Has anyone seen any official news or information from SpaceX
themselves? Their website hasn't yet been updated (last I
checked). Not exactly something that you want splashed all
over the front pages, but then again they have been amazingly
open about previous failures.


Nope, nothing "official" as far as I know. There was an initial
statement saying they were investigating with NASA, but that's it.

On an aside, assuming a total vehicle loss from this "anomaly"
how soon will the next test article be available? Does SpaceX
have a couple of capsules waiting or was this the only one?

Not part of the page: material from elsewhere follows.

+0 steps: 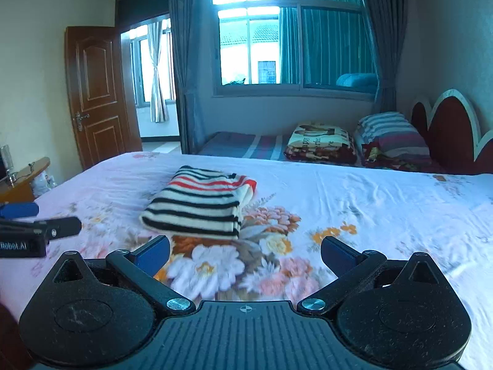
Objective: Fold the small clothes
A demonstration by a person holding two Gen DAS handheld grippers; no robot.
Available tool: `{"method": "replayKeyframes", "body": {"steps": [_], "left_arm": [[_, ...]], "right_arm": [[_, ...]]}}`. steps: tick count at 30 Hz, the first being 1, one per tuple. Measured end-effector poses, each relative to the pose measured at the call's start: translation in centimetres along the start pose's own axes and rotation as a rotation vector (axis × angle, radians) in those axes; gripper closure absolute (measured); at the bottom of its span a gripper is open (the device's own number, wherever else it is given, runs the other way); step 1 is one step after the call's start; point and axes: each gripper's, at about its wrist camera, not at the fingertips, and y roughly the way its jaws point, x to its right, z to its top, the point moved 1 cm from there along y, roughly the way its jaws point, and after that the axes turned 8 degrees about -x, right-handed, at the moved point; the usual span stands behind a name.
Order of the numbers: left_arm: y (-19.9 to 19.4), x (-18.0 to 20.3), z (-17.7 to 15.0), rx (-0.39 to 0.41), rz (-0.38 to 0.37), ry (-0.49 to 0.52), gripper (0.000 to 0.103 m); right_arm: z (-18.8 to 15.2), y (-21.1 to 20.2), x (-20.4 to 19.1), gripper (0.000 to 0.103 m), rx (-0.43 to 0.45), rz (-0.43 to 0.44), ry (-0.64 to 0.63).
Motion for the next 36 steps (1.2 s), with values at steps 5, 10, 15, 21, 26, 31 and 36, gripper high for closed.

NASA wanted new capsules for each flight to ISS, so I believe that the
capsule which was to be used for the first crewed flight to ISS is
pretty much ready to fly. I have no idea how far along other capsules
are, but I've got to believe they have several others in various stages
of assembly.

Flown Dragon 2 capsules are planned to be used for commercial cargo
missions to ISS. I understand that before they are used as cargo
vehicles, their SuperDraco engines (and presumably tanks and plumbing)
will be removed so that the capsule will have more cargo mass capacity.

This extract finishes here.